CanU has established several objectives for its work:

  • To Advocate for Canadian Urbanism and its core principles
  • To Educate city-building professionals, political representatives, and the public at large about the importance of CanU, of urban design, and sustainable city-building.
  • To Communicate and partner with other professionals and organizations.
  • To Lead the movement toward a more sustainable future for our cities and urban areas
  • To Promote positive change within our cities and professions

For some time, the leaders of CanU referred to it as “a movement in search of an organization”. This has changed significantly in the last few months with the successful incorporation of CanU as a Federal Non-Share Capital Corporation, the establishment of the founding board-of-directors from across the country, and the official launch of the draft Charter. These were unveiled at the recent Symposium, dubbed “CanU 1”in the Fall of 2009 in Toronto.

The CanU1 event was an opportunity for existing and new group members to get together and discuss key issues for Canadian Urbanism as well as the organization and activities of the group. The event was attended by prominent urbanists – from Halifax, Montreal, Toronto, Winnipeg, Calgary, Vancouver and so on. The participation of well- established professionals from across the country indicated the significant interest in the idea of Canadian Urbanism. This further reinforced the need for an inter-disciplinary body to focus on activism, outreach, research, and communication.

The presentations and discussion also demonstrated that there is an established body of work and practice that emulates a defined history and tradition. This allows CanU to state that beyond planning, urban design, architecture, landscape architecture or engineering, what is emerging is an authentic, sustainable, healthy, and livable Canadian Urbanism. The discussion also indicated the strong belief that urbanism could be a “convenient solution” (from many others) to solving difficult global and local problems such as climate change, peak oil or public health issues.

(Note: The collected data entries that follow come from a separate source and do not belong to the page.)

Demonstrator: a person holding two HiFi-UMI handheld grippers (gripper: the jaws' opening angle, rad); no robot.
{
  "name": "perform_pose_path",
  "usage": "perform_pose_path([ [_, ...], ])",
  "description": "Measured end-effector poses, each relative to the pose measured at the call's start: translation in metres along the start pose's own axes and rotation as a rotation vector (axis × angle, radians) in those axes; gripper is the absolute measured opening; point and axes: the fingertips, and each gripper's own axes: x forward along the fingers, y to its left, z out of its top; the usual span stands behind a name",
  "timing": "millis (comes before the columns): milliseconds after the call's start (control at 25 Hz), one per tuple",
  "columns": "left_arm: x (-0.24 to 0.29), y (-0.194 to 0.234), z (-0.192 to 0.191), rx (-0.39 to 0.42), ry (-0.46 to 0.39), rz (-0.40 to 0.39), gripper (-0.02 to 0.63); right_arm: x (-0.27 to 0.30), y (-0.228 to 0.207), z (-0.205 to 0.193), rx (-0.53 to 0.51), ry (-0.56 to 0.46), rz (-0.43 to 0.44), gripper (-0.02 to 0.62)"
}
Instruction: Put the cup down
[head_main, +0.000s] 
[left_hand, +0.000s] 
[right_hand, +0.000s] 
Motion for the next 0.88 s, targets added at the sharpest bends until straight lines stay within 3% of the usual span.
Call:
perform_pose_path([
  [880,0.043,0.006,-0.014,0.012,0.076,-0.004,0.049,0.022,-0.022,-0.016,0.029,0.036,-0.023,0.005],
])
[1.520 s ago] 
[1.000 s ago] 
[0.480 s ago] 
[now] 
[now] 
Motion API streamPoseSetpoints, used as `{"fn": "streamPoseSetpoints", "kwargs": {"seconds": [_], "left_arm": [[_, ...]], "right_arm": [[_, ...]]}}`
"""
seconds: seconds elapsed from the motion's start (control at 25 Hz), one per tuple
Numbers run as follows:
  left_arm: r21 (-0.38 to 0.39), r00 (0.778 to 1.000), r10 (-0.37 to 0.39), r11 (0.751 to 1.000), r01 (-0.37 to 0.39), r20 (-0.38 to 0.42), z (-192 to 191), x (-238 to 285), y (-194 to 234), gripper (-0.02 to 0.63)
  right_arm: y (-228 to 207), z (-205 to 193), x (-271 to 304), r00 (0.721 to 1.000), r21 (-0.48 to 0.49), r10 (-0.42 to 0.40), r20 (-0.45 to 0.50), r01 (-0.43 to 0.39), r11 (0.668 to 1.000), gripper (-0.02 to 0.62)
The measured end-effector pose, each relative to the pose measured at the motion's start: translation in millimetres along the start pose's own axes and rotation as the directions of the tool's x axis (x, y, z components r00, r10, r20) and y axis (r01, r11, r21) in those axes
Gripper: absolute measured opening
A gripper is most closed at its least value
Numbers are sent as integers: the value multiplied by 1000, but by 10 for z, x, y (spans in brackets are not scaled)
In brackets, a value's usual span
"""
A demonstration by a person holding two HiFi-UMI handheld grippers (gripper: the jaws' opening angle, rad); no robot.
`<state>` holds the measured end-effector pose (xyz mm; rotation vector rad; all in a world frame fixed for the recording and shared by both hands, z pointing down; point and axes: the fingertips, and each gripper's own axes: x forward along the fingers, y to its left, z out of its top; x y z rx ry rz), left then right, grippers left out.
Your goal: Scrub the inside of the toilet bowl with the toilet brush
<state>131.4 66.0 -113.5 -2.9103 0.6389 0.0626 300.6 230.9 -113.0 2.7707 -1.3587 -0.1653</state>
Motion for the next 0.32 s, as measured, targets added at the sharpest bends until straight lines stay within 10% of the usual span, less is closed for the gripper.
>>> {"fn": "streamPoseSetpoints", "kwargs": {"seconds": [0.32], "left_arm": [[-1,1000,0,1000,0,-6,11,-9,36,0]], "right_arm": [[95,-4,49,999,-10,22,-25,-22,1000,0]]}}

Since the Symposium, the group’s work has continued with a letter to the Prime Minister, Premiers and Mayors of the major cities –urging them to take immediate action. This was timed and sent in connection with the COP 15 International Climate Change Summit, and the corresponding global Mayors Climate Summit, both held in Copenhagen in

December 2009.The letter was also forwarded to media and other professional organizations, and has received very positive feedback.

The dialogue with the other professional organizations is continuing through outreach and introductions, and through the submission of proposals for various professional conferences and events where the CanU ideas should be heard. While an interim Web page is posted with summary information (, the group is working diligently for a permanent page. Work has also started already on the main 2010 CanU event – the 2nd Symposium in Montreal (CanU 2) to take place later this year.

CanU strongly believes that the success or failure of Canada depends on the future of our cities and city-regions, and to a significant extent, the success of our cities and city- regions depends on the implementation of a successful Canadian Urbanism. We hope that an increased number of professionals will continue to be interested in our ideas and activities. We are also looking forward to our ongoing cooperation with the professional organizations and individuals across the country toward fulfilling our goals for better cities and communities across Canada.